Nothing, from the perspective of passengers and crew. On the surface it sounds like a thunderclap.

How much more does a flight cost than conventional planes?

No details on tariffs have been released; The airlines decide on the prices. Boom says, “We are designing Overture so airlines can offer fares that are comparable to today’s business class.”

Will it be safe?

American Airlines says, “Under the terms of the agreement, prior to delivering Overtures, Boom must meet industry standard operational, performance, safety and other standard American Airlines requirements.”

The catastrophe in Paris in 2000 with an Air France Concorde that had just taken off for New York had nothing to do with supersonic flights.

Which airlines will fly it?

American Airlines and United Airlines have announced they will buy the jet and have paid deposits.

British Airways and Virgin Atlantic have not expressed interest in acquiring the jet. If they did, it would be best suited to US and Caribbean routes.

Before the Concorde took to the skies, airlines like Air India, Lufthansa and Qantas were in the race to order the supersonic Anglo-French plane. But their interest never translated into actual sales.

What about the ecological footprint?

The makers say Overture is “optimized for speed, safety and sustainability” — despite the carbon footprint per passenger being far heavier than that of economy travelers on conventional planes.

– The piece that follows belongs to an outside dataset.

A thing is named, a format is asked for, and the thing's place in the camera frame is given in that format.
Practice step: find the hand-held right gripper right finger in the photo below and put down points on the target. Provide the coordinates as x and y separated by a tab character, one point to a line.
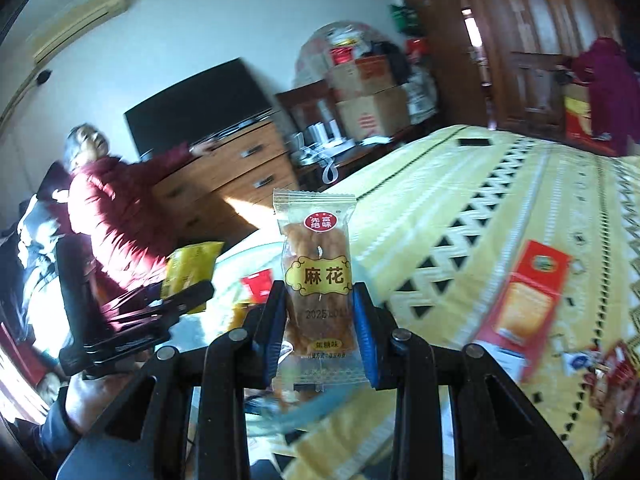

“Overture is the first supersonic aircraft designed from day one with a focus on sustainability,” says Boom. “We are optimizing the aircraft so that it can take 100 percent sustainable aviation fuels (SAF) and enable CO2-neutral operations.”


A British Airways Concorde on a Christmas flight to Finland, 24 December 1987. Photo: Mohamed LOUNES/Gamma-Rapho via Getty Images

Hypersonic Flight: Fact or Science Fiction?

Every few years, it seems, British travelers are told that they will soon be able to travel to Australia in two hours (the fastest journey currently takes 17 hours).

The key, we are assured, is hypersonic travel. The idea is: to propel a passenger ship above Earth’s atmosphere, where it flies at maybe 5,000 miles per hour, before it comes to a landing. But there is a clear lack of cash and political will for such a project. What went wrong with Concorde and will “Concorde 2.0” really happen?